All lines below containing "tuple" are to be listed.

_Provided entries_:

┄┄┄┄┄┄┄┄┄┄┄┄┄┄┄┄┄┄┄┄

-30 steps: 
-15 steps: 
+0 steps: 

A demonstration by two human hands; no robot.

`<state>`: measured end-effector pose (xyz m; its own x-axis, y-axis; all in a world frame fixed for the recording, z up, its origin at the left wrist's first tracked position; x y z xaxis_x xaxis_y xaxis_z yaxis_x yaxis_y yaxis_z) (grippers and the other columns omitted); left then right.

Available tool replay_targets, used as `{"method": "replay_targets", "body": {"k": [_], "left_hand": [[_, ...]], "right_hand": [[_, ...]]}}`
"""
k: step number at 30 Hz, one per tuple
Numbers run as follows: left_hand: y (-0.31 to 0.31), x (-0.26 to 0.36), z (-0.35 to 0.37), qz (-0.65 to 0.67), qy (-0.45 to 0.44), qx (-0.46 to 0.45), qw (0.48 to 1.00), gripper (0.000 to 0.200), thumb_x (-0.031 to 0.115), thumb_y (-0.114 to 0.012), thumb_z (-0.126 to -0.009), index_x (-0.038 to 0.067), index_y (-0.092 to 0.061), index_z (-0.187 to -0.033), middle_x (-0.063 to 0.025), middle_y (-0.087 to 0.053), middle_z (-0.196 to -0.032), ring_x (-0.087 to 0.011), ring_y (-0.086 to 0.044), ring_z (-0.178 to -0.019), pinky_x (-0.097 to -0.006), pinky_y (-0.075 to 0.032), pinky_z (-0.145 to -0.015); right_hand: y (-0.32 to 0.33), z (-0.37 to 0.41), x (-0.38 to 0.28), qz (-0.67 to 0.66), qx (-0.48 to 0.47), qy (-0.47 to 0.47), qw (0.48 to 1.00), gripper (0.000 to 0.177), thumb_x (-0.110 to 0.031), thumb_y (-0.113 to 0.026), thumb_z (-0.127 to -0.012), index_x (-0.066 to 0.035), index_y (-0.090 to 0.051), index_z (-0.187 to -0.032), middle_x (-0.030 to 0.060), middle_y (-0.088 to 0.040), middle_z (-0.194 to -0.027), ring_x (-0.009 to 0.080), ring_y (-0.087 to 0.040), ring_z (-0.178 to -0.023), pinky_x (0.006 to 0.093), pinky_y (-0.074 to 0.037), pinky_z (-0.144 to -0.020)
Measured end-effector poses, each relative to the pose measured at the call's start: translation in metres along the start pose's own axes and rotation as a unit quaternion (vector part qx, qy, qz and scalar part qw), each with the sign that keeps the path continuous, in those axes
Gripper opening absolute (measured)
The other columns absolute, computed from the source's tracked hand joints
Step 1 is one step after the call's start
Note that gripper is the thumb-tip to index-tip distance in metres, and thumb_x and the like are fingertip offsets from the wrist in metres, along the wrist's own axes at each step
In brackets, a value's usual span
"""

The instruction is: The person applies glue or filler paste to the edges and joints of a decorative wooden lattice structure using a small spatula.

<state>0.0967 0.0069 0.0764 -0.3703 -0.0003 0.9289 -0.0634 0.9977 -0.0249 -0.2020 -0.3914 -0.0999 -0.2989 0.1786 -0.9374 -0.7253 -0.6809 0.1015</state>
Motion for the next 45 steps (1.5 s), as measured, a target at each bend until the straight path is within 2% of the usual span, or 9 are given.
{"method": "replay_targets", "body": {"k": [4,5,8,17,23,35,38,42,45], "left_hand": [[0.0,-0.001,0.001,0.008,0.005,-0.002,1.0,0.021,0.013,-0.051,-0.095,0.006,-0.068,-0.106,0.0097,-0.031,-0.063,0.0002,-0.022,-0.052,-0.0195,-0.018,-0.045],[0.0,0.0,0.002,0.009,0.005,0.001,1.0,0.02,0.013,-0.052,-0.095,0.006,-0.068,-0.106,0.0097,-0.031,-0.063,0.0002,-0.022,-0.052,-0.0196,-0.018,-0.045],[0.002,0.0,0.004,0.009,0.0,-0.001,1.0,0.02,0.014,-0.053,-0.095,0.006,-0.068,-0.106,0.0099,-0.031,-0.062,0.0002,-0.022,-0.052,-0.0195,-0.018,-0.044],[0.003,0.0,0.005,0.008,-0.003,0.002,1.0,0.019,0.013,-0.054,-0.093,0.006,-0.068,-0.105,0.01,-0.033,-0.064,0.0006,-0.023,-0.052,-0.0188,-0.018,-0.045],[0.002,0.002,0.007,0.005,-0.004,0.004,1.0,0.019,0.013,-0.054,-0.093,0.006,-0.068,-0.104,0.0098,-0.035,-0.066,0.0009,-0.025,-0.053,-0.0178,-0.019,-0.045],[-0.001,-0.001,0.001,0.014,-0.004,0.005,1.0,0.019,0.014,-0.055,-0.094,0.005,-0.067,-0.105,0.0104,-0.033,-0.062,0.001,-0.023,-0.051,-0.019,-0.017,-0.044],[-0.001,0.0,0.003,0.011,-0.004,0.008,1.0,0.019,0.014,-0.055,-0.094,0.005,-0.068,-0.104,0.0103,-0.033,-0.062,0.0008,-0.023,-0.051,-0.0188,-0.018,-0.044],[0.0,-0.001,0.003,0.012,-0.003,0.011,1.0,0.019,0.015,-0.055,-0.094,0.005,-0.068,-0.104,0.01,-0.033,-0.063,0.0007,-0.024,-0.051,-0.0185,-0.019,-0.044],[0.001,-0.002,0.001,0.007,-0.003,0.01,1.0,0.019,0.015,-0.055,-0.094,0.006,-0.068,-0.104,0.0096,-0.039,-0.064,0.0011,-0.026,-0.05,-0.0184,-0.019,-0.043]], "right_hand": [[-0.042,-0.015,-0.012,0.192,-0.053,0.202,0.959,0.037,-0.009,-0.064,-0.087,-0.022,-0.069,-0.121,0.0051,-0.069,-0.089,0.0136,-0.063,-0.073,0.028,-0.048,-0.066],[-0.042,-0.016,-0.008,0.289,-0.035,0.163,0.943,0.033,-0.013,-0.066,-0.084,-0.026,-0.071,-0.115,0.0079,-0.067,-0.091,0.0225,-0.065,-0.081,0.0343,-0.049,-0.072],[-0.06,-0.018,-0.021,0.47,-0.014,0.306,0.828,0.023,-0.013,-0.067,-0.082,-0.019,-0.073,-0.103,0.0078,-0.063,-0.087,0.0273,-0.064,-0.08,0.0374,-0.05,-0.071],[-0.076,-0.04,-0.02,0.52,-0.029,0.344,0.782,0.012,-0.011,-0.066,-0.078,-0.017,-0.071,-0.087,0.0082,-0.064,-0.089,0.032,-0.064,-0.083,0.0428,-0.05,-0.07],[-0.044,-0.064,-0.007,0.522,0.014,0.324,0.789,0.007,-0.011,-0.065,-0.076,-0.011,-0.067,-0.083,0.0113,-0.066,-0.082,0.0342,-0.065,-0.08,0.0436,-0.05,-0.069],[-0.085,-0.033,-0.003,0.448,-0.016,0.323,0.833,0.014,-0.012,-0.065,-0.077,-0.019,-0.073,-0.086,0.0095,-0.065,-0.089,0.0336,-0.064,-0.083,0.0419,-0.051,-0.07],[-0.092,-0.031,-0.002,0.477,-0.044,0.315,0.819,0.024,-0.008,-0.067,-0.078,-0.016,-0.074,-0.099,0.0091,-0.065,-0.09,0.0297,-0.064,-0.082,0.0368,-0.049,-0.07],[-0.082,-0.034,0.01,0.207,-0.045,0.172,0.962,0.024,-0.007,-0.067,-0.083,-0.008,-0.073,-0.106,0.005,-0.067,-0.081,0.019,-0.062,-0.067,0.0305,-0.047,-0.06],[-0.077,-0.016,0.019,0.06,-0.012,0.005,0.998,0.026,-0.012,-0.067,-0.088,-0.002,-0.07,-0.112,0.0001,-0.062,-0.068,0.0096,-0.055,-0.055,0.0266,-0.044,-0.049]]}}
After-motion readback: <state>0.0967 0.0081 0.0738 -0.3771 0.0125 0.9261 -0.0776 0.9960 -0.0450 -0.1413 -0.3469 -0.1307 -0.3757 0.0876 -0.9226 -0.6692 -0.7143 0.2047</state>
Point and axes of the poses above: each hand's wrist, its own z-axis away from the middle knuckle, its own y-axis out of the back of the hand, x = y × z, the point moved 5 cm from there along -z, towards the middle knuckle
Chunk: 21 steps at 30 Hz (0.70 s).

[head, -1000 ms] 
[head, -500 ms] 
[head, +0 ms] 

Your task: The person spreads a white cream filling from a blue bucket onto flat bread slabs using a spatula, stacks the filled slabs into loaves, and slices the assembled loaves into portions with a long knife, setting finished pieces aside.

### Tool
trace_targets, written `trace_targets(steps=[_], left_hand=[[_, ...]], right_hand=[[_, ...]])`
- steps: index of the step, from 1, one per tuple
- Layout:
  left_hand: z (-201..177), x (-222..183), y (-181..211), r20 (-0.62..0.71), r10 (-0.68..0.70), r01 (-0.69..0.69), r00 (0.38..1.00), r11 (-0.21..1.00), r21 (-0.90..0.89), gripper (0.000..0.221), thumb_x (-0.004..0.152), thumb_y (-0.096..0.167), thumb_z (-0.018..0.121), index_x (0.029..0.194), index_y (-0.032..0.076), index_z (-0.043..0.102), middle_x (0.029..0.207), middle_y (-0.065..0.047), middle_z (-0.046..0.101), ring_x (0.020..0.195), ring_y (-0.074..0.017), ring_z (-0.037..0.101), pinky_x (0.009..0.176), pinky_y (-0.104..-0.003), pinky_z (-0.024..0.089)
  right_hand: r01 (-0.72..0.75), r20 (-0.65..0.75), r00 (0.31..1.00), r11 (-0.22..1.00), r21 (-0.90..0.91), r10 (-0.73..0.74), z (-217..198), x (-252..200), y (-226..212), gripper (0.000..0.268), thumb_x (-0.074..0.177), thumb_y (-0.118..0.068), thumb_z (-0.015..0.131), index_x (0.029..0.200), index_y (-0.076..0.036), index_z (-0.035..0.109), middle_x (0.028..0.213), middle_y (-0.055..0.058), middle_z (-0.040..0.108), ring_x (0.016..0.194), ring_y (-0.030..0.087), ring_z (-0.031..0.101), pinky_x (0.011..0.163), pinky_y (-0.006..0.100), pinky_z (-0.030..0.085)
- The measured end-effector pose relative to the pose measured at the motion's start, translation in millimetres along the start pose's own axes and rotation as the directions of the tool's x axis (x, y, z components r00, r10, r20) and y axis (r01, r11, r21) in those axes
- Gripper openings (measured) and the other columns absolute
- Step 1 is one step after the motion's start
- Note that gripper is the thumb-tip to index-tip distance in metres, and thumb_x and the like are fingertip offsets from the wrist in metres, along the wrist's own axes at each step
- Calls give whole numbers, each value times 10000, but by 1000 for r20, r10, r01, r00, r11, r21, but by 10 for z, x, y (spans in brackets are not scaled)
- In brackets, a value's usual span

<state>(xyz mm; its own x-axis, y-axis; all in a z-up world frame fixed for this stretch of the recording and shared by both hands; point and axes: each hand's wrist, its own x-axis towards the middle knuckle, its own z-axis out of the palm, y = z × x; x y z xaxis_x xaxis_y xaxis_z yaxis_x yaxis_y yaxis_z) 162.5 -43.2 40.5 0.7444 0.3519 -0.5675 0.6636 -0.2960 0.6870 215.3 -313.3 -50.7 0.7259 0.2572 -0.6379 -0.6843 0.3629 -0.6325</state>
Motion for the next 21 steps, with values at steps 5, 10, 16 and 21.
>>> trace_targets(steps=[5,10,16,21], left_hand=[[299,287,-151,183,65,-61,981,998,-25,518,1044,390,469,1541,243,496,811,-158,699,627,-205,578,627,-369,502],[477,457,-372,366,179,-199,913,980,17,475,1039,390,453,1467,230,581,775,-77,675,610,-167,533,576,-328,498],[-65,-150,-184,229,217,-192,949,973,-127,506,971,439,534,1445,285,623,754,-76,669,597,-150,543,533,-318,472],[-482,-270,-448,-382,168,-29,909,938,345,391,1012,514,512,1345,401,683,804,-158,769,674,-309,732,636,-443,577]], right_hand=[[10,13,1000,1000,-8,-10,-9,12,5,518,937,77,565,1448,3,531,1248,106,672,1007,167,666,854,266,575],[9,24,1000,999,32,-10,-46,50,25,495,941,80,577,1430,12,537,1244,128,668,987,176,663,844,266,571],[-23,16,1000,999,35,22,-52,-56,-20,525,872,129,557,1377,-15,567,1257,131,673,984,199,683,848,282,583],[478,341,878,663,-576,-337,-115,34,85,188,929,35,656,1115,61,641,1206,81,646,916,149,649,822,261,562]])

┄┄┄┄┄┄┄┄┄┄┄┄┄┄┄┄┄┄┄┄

_Task answer_:
k: step number at 30 Hz, one per tuple
- steps: index of the step, from 1, one per tuple

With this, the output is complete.